Can you print the data exactly and leave out each image?
Source data below:
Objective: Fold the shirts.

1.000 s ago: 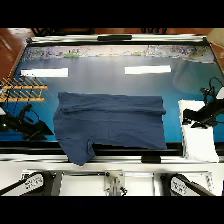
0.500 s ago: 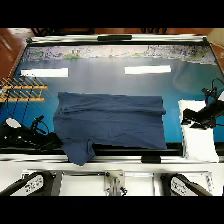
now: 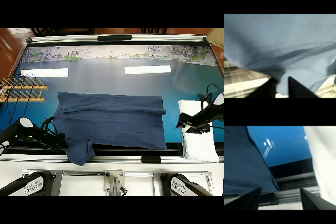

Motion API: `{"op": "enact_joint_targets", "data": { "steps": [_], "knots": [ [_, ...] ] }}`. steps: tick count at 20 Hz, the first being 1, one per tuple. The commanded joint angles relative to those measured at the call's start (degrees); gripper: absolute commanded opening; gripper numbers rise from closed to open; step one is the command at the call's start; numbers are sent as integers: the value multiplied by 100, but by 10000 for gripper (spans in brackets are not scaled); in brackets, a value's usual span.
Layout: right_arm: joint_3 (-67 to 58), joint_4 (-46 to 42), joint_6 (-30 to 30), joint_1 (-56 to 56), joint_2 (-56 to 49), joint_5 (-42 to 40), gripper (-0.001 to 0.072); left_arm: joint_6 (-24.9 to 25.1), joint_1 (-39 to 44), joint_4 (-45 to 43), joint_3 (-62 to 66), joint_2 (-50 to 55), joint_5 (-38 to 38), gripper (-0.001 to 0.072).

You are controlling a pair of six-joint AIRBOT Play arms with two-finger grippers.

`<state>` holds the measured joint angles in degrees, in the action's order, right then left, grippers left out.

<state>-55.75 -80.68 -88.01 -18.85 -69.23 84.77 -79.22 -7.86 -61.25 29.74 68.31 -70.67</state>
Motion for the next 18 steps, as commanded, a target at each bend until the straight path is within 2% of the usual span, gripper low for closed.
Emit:
{"op": "enact_joint_targets", "data": {
  "steps": [1,2,7,11,13,14,15,16,17,18],
  "knots": [
    [841,817,289,4,4,-415,663,-208,146,-20,4,39,74,59],
    [1073,885,310,4,4,-544,663,-208,146,-20,4,35,39,40],
    [1825,793,361,66,4,-861,662,-74,144,-46,7,11,-22,39],
    [2120,876,308,496,-2,-1276,660,-101,146,-42,52,9,-28,39],
    [2122,874,170,782,0,-1493,636,-101,146,-39,96,-26,-28,39],
    [2122,874,105,894,0,-1580,541,-101,144,-44,120,-66,-28,40],
    [2118,868,22,975,0,-1646,328,-98,144,-46,170,-127,-26,40],
    [2107,885,0,1010,2,-1668,147,-96,144,-50,238,-184,-26,40],
    [2059,925,17,1010,7,-1648,79,-85,140,-46,345,-240,-31,40],
    [1956,922,105,1010,44,-1624,79,28,140,-48,492,-302,-70,40]
  ]
}}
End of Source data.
**Answer to this exercise**
Objective: Fold the shirts.

1.000 s ago: 
0.500 s ago: 
now: 

Motion API: `{"op": "enact_joint_targets", "data": { "steps": [_], "knots": [ [_, ...] ] }}`. steps: tick count at 20 Hz, the first being 1, one per tuple. The commanded joint angles relative to those measured at the call's start (degrees); gripper: absolute commanded opening; gripper numbers rise from closed to open; step one is the command at the call's start; numbers are sent as integers: the value multiplied by 100, but by 10000 for gripper (spans in brackets are not scaled); in brackets, a value's usual span.
Layout: right_arm: joint_3 (-67 to 58), joint_4 (-46 to 42), joint_6 (-30 to 30), joint_1 (-56 to 56), joint_2 (-56 to 49), joint_5 (-42 to 40), gripper (-0.001 to 0.072); left_arm: joint_6 (-24.9 to 25.1), joint_1 (-39 to 44), joint_4 (-45 to 43), joint_3 (-62 to 66), joint_2 (-50 to 55), joint_5 (-38 to 38), gripper (-0.001 to 0.072).

You are controlling a pair of six-joint AIRBOT Play arms with two-finger grippers.

`<state>` holds the measured joint angles in degrees, in the action's order, right then left, grippers left out.

<state>-55.75 -80.68 -88.01 -18.85 -69.23 84.77 -79.22 -7.86 -61.25 29.74 68.31 -70.67</state>
Motion for the next 18 steps, as commanded, a target at each bend until the straight path is within 2% of the usual span, gripper low for closed.
Emit:
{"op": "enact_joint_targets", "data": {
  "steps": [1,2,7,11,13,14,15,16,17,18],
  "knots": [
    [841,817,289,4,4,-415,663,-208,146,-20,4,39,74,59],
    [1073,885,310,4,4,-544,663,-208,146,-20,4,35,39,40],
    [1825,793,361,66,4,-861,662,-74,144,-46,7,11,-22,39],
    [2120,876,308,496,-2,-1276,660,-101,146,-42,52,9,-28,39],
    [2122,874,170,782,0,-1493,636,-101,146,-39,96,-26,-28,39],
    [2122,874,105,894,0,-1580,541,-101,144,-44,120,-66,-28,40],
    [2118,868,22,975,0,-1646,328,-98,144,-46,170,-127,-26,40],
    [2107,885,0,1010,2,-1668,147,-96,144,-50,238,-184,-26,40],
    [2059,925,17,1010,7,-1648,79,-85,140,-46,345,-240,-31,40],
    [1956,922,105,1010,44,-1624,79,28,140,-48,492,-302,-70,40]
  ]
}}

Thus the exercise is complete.